On Tue, Jul 11, 2023 at 01:41:31PM -0400, Stefan Hajnoczi wrote:
On Tue, 11 Jul 2023 at 13:06, Stefano Garzarella <sgarzare@xxxxxxxxxx> wrote:
CCing `./scripts/get_maintainer.pl -f drivers/scsi/virtio_scsi.c`,
since I found a few things in the virtio-scsi driver...
FYI we have seen that Linux has problems with a QEMU patch for the
virtio-scsi device (details at the bottom of this email in the revert
commit message and BZ).
This is what I found when I looked at the Linux code:
In scsi_report_sense() in linux/drivers/scsi/scsi_error.c linux calls
scsi_report_lun_change() that set `sdev_target->expecting_lun_change =
1` when we receive a UNIT ATTENTION with REPORT LUNS CHANGED
(sshdr->asc == 0x3f && sshdr->ascq == 0x0e).
When `sdev_target->expecting_lun_change = 1` is set and we call
scsi_check_sense(), for example to check the next UNIT ATTENTION, it
will return NEEDS_RETRY, that I think will cause the issues we are
seeing.
`sdev_target->expecting_lun_change` is reset only in
scsi_decide_disposition() when `REPORT_LUNS` command returns with
SAM_STAT_GOOD.
That command is issued in scsi_report_lun_scan() called by
__scsi_scan_target(), called for example by scsi_scan_target(),
scsi_scan_host(), etc.
So, checking QEMU, we send VIRTIO_SCSI_EVT_RESET_RESCAN during hotplug
and VIRTIO_SCSI_EVT_RESET_REMOVED during hotunplug. In both cases now we
send also the UNIT ATTENTION.
In the virtio-scsi driver, when we receive VIRTIO_SCSI_EVT_RESET_RESCAN
(hotplug) we call scsi_scan_target() or scsi_add_device().

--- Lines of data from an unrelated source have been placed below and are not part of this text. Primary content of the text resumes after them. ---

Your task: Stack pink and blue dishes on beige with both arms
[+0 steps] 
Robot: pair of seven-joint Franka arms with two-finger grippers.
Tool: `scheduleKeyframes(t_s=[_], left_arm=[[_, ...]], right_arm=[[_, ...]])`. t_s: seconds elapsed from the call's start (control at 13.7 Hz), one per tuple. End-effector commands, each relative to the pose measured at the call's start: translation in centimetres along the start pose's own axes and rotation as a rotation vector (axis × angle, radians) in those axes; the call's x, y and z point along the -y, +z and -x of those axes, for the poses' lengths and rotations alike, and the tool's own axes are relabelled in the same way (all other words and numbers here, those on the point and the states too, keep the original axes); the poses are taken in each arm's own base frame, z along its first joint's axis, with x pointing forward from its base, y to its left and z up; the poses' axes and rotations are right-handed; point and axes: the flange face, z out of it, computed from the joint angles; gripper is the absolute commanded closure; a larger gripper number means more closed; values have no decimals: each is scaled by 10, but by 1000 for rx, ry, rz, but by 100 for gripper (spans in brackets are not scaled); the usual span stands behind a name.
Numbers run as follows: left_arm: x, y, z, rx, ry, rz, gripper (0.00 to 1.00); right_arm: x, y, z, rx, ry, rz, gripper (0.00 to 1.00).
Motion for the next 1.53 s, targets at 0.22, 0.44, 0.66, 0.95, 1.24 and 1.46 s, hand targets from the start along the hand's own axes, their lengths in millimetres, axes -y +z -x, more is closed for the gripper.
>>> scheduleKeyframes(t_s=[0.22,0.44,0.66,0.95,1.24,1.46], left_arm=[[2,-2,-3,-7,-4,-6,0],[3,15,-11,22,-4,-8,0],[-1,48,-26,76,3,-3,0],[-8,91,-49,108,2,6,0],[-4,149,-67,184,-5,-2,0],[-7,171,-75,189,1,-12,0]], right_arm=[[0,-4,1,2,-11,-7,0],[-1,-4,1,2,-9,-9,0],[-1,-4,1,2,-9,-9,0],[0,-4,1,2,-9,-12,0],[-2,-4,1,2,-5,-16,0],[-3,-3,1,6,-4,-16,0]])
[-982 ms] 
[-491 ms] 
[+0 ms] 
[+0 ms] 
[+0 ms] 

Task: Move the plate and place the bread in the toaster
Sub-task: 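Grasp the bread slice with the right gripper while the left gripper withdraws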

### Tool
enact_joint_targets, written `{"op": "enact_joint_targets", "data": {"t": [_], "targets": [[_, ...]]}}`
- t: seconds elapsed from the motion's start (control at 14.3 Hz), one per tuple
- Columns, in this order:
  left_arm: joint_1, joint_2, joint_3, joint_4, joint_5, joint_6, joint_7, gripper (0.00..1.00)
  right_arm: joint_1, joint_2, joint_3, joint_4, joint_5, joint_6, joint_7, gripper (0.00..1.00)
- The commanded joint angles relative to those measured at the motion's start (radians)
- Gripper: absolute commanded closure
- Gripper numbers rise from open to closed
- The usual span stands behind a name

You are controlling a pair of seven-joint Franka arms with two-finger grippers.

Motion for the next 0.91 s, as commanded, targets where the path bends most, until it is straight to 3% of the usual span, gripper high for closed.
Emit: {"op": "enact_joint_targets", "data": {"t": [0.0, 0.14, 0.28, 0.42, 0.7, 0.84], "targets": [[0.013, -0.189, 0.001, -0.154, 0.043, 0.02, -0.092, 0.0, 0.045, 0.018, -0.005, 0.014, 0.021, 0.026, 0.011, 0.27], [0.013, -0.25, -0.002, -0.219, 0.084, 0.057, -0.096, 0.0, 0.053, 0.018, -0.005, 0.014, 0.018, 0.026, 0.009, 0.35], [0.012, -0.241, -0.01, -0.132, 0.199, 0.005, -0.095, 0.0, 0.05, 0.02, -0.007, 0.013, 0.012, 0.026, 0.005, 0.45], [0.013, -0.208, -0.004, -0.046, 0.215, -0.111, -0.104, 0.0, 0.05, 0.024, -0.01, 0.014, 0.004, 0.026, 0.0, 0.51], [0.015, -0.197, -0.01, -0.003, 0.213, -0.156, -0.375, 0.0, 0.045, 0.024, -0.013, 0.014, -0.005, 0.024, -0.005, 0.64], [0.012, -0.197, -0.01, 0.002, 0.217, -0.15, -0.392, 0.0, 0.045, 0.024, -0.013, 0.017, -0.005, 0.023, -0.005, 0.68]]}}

Both of them
will call __scsi_scan_target() at some points, sending `REPORT_LUNS`
command to the device. This does not happen for
VIRTIO_SCSI_EVT_RESET_REMOVED (hotunplug). Indeed if I remove the
UNIT ATTENTION from the hotunplug in QEMU, everything works well.

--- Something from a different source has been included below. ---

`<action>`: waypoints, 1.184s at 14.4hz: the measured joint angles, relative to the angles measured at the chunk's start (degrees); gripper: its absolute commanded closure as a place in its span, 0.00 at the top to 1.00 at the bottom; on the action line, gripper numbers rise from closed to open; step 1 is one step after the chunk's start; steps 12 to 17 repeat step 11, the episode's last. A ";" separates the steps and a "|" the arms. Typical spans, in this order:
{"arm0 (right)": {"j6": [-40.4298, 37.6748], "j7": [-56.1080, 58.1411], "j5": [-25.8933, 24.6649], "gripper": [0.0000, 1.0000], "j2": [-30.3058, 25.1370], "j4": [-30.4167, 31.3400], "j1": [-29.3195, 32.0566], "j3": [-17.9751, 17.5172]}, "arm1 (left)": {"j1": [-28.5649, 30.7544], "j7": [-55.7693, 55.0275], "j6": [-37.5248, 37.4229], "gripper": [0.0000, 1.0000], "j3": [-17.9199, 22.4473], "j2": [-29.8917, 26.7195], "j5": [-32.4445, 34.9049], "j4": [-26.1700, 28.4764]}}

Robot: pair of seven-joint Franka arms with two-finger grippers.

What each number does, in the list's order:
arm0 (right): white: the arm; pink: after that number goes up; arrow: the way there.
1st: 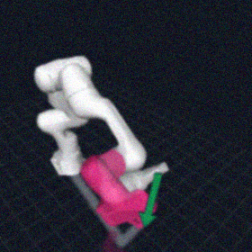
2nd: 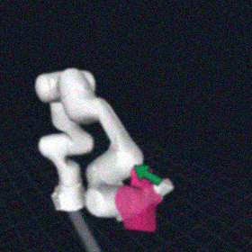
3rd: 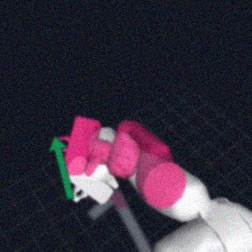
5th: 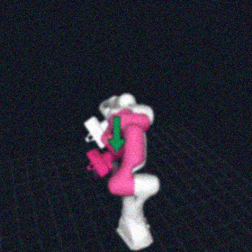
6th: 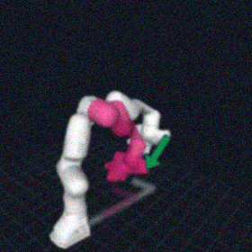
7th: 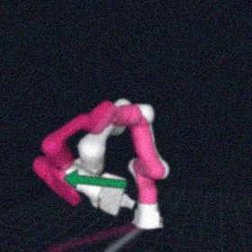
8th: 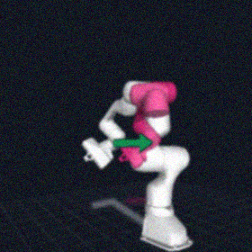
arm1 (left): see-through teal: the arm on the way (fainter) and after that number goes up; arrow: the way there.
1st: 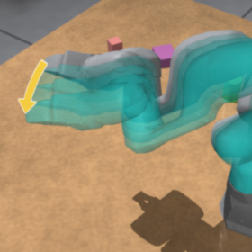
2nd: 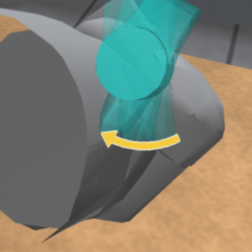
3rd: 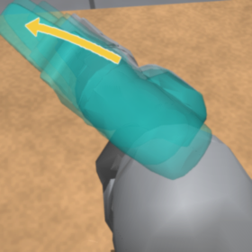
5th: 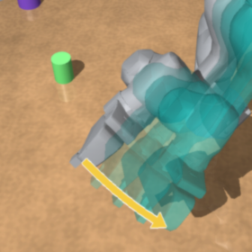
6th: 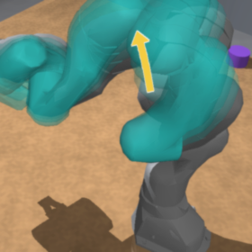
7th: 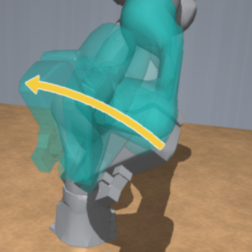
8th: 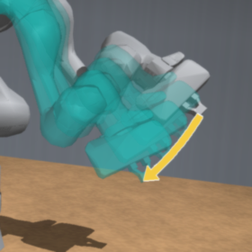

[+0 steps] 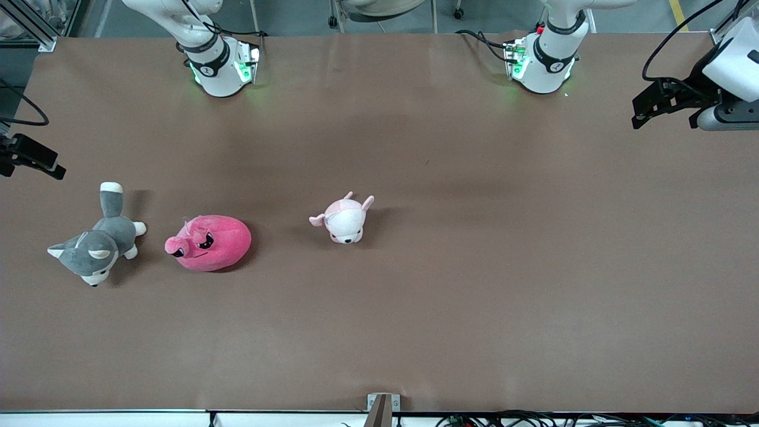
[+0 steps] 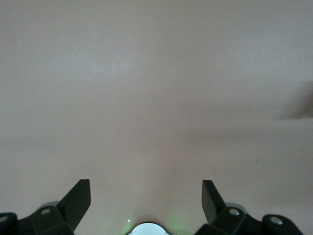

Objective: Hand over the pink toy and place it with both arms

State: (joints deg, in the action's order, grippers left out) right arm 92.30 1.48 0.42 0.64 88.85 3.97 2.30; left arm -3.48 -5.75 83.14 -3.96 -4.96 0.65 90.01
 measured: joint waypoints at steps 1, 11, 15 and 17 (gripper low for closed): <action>0.20 0.02 -0.95 1.00 -0.42 0.59 -0.19 -0.06 | -0.04 0.00 0.05 1.00 -0.01 0.00 0.00 0.00; 1.43 0.02 -1.85 1.00 -2.42 4.57 -0.82 -0.08 | -0.13 0.00 0.16 1.00 -0.51 0.01 0.00 0.00; 1.43 0.02 -1.85 1.00 -2.42 4.57 -0.82 -0.08 | -0.13 0.00 0.16 1.00 -0.51 0.01 0.00 0.00; 1.43 0.02 -1.85 1.00 -2.42 4.57 -0.82 -0.08 | -0.13 0.00 0.16 1.00 -0.51 0.01 0.00 0.00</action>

So, I tried to add a scan also for VIRTIO_SCSI_EVT_RESET_REMOVED:
diff --git a/drivers/scsi/virtio_scsi.c b/drivers/scsi/virtio_scsi.c
index bd5633667d01..c57658a63097 100644
--- a/drivers/scsi/virtio_scsi.c
+++ b/drivers/scsi/virtio_scsi.c
@@ -291,6 +291,7 @@ static void virtscsi_handle_transport_reset(struct virtio_scsi *vscsi,
}
break;
case VIRTIO_SCSI_EVT_RESET_REMOVED:
+ scsi_scan_host(shost);
sdev = scsi_device_lookup(shost, 0, target, lun);
if (sdev) {
scsi_remove_device(sdev);
This somehow helps, now linux only breaks if the plug/unplug frequency
is really high. If I put a 5 second sleep between plug/unplug events, it
doesn't break (at least for the duration of my test which has been
running for about 30 minutes, before it used to break after about a
minute).
Another thing I noticed is that in QEMU maybe we should set the UNIT
ATTENTION first and then send the event on the virtqueue, because the
scan should happen after the unit attention, but I don't know if in any
case the unit attention is processed before the virtqueue.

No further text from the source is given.